Exercise: Reproduce the data below in full and to the letter, images excepted.

****

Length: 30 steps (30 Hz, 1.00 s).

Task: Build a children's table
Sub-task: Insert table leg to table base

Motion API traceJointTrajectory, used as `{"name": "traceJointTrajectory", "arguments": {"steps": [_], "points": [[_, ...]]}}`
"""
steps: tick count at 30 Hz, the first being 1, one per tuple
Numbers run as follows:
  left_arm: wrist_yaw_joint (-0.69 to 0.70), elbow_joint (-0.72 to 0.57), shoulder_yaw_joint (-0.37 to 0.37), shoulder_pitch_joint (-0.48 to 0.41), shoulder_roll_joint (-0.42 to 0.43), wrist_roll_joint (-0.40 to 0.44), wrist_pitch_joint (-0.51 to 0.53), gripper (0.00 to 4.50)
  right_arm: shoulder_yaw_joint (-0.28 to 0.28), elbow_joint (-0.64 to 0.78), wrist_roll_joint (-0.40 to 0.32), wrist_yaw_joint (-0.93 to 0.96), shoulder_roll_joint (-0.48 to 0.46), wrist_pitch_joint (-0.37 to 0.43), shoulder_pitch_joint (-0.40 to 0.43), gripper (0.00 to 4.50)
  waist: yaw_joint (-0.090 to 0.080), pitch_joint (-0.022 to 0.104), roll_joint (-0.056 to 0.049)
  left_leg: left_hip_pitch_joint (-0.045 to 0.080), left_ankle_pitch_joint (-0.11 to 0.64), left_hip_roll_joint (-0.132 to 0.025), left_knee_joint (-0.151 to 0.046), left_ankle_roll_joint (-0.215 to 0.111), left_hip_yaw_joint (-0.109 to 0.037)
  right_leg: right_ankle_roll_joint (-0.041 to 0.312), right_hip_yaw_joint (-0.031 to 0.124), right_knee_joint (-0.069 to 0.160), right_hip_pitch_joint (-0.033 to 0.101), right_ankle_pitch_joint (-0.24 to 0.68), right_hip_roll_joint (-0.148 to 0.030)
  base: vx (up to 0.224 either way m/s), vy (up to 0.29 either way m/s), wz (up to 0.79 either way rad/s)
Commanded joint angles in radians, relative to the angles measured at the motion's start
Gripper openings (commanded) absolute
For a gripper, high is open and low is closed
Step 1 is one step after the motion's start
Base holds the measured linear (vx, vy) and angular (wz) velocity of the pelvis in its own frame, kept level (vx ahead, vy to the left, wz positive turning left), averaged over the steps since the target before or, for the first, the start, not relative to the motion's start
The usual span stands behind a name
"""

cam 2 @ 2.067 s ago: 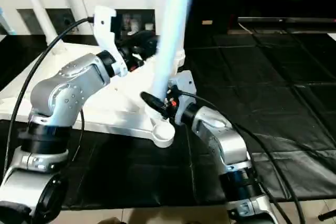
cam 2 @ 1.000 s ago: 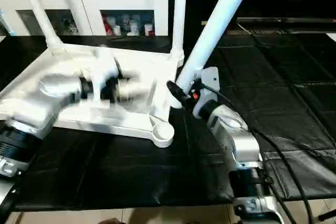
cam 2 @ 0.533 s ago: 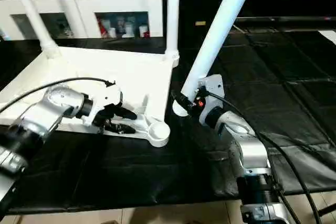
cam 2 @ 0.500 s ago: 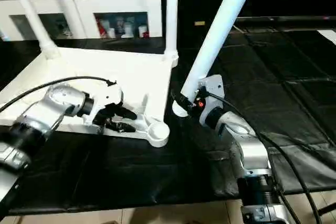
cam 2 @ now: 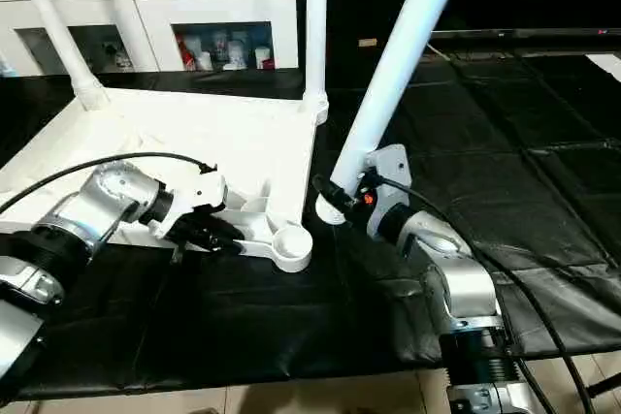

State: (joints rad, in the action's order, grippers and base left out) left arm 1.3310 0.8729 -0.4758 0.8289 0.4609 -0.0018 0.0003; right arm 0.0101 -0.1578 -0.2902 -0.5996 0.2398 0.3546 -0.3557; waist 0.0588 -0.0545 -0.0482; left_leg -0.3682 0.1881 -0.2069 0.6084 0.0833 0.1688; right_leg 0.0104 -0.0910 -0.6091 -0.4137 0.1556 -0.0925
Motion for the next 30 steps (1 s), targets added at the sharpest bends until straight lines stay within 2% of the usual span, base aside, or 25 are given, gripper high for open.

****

Output for this exercise:
Length: 30 steps (30 Hz, 1.00 s).

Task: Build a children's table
Sub-task: Insert table leg to table base

Motion API traceJointTrajectory, used as `{"name": "traceJointTrajectory", "arguments": {"steps": [_], "points": [[_, ...]]}}`
"""
steps: tick count at 30 Hz, the first being 1, one per tuple
Numbers run as follows:
  left_arm: wrist_yaw_joint (-0.69 to 0.70), elbow_joint (-0.72 to 0.57), shoulder_yaw_joint (-0.37 to 0.37), shoulder_pitch_joint (-0.48 to 0.41), shoulder_roll_joint (-0.42 to 0.43), wrist_roll_joint (-0.40 to 0.44), wrist_pitch_joint (-0.51 to 0.53), gripper (0.00 to 4.50)
  right_arm: shoulder_yaw_joint (-0.28 to 0.28), elbow_joint (-0.64 to 0.78), wrist_roll_joint (-0.40 to 0.32), wrist_yaw_joint (-0.93 to 0.96), shoulder_roll_joint (-0.48 to 0.46), wrist_pitch_joint (-0.37 to 0.43), shoulder_pitch_joint (-0.40 to 0.43), gripper (0.00 to 4.50)
  waist: yaw_joint (-0.090 to 0.080), pitch_joint (-0.022 to 0.104), roll_joint (-0.056 to 0.049)
  left_leg: left_hip_pitch_joint (-0.045 to 0.080), left_ankle_pitch_joint (-0.11 to 0.64), left_hip_roll_joint (-0.132 to 0.025), left_knee_joint (-0.151 to 0.046), left_ankle_roll_joint (-0.215 to 0.111), left_hip_yaw_joint (-0.109 to 0.037)
  right_leg: right_ankle_roll_joint (-0.041 to 0.312), right_hip_yaw_joint (-0.031 to 0.124), right_knee_joint (-0.069 to 0.160), right_hip_pitch_joint (-0.033 to 0.101), right_ankle_pitch_joint (-0.24 to 0.68), right_hip_roll_joint (-0.148 to 0.030)
  base: vx (up to 0.224 either way m/s), vy (up to 0.29 either way m/s), wz (up to 0.79 either way rad/s)
Commanded joint angles in radians, relative to the angles measured at the motion's start
Gripper openings (commanded) absolute
For a gripper, high is open and low is closed
Step 1 is one step after the motion's start
Base holds the measured linear (vx, vy) and angular (wz) velocity of the pelvis in its own frame, kept level (vx ahead, vy to the left, wz positive turning left), averaged over the steps since the target before or, for the first, the start, not relative to the motion's start
The usual span stands behind a name
"""

cam 2 @ 2.067 s ago: 
cam 2 @ 1.000 s ago: 
cam 2 @ 0.533 s ago: 
cam 2 @ 0.500 s ago: 
cam 2 @ now: 

State: (joints rad, in the action's order, grippers and base left out) left arm 1.3310 0.8729 -0.4758 0.8289 0.4609 -0.0018 0.0003; right arm 0.0101 -0.1578 -0.2902 -0.5996 0.2398 0.3546 -0.3557; waist 0.0588 -0.0545 -0.0482; left_leg -0.3682 0.1881 -0.2069 0.6084 0.0833 0.1688; right_leg 0.0104 -0.0910 -0.6091 -0.4137 0.1556 -0.0925
Motion for the next 30 steps (1 s), targets added at the sharpest bends until straight lines stay within 2% of the usual span, base aside, or 25 are given, gripper high for open.

The exercise has been completed in full.